* _Action item_: From the records below, output exactly the lines running from the line containing "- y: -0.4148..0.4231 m" through the line containing "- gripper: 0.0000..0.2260", and no others.

* _Supplied records_:
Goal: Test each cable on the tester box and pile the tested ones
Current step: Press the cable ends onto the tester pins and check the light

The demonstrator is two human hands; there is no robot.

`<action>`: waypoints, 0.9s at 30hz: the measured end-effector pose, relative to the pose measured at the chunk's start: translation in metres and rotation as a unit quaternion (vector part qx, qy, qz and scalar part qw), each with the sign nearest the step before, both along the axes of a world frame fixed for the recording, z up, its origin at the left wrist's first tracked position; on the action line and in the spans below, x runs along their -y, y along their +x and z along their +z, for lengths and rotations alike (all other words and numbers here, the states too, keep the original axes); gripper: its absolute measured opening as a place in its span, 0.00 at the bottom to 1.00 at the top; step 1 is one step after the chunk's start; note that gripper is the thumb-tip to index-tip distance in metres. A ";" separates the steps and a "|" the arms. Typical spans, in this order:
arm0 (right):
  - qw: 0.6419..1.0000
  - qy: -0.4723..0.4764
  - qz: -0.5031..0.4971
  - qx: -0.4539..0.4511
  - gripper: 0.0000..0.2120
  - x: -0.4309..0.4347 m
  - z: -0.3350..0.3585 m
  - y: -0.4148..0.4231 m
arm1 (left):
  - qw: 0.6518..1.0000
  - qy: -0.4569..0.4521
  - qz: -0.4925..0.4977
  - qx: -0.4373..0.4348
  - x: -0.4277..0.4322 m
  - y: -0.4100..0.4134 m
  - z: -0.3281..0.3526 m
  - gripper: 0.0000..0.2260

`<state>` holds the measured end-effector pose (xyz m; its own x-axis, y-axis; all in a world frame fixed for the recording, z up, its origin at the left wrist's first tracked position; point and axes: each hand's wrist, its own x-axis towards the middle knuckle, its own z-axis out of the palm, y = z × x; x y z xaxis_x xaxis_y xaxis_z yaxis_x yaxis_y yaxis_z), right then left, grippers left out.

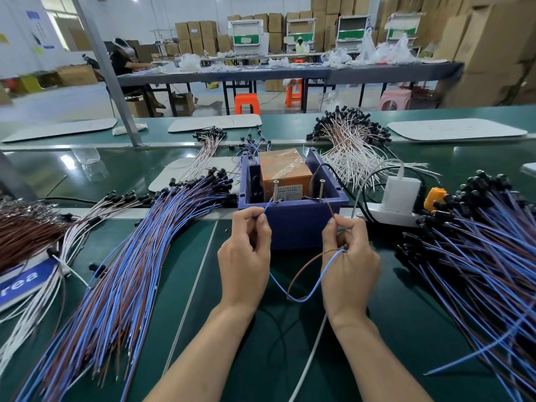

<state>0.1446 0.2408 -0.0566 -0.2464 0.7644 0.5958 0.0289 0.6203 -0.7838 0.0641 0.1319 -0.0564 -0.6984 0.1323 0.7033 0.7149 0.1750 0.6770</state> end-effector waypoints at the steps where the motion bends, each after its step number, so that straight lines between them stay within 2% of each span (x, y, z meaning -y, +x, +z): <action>1: 1.000 -0.001 0.000 0.000 0.02 0.000 0.000 0.000 | 1.000 0.000 -0.002 -0.001 0.000 0.000 0.000 0.03; 27: 1.000 -0.002 0.005 0.010 0.03 0.000 0.000 -0.001 | 1.000 0.002 -0.008 0.000 0.000 0.001 0.001 0.04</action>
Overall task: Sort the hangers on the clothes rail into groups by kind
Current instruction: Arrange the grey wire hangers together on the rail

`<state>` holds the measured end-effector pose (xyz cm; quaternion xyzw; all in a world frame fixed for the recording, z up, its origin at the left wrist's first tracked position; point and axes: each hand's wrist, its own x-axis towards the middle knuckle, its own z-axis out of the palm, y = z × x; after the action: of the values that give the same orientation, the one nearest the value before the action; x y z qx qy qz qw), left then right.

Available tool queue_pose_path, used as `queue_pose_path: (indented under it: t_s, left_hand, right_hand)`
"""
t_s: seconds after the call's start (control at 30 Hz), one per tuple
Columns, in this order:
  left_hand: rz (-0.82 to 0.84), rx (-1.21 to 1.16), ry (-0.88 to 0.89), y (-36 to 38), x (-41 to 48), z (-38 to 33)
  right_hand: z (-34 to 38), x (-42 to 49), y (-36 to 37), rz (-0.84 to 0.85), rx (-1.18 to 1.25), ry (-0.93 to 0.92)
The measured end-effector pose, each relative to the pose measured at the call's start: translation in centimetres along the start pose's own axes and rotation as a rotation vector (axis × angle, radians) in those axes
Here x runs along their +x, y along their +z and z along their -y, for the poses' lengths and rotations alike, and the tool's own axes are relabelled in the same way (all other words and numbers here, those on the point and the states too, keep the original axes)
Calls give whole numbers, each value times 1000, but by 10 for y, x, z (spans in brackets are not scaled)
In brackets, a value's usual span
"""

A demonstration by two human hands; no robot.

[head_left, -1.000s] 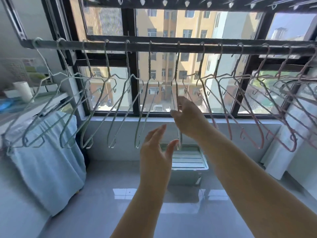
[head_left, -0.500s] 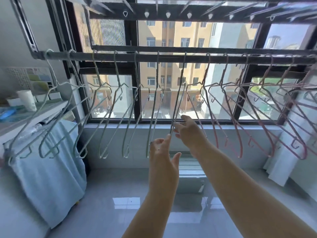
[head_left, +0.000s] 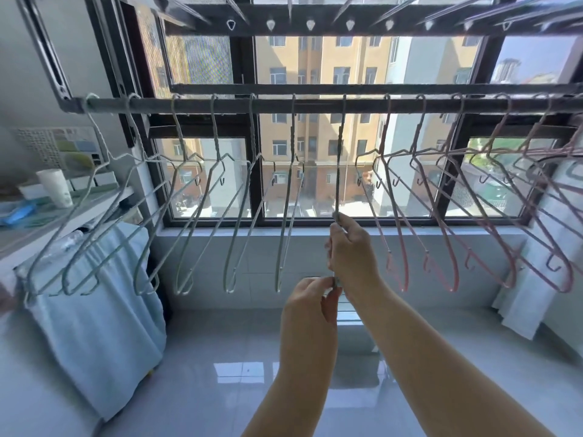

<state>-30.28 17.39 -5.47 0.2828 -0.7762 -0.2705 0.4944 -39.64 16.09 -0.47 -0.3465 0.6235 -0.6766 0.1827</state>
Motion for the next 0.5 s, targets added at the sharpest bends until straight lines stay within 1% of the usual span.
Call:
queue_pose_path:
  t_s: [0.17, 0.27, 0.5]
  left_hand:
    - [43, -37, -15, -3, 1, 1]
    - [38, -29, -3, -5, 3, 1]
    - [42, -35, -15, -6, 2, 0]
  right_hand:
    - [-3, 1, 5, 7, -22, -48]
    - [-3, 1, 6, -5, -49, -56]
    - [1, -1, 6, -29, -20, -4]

* _Response area_:
  - y: -0.4148..0.4231 m
arm1 (left):
  - qw: 0.6518..1.0000
  - qy: -0.4569..0.4521
  - qz: -0.4925..0.4977
  - qx: -0.4373..0.4348
  - x: -0.4277..0.4322 m
  - y: -0.4100..0.4134 m
  - z: -0.3281..0.3526 m
  - gripper: 0.0000..0.2260

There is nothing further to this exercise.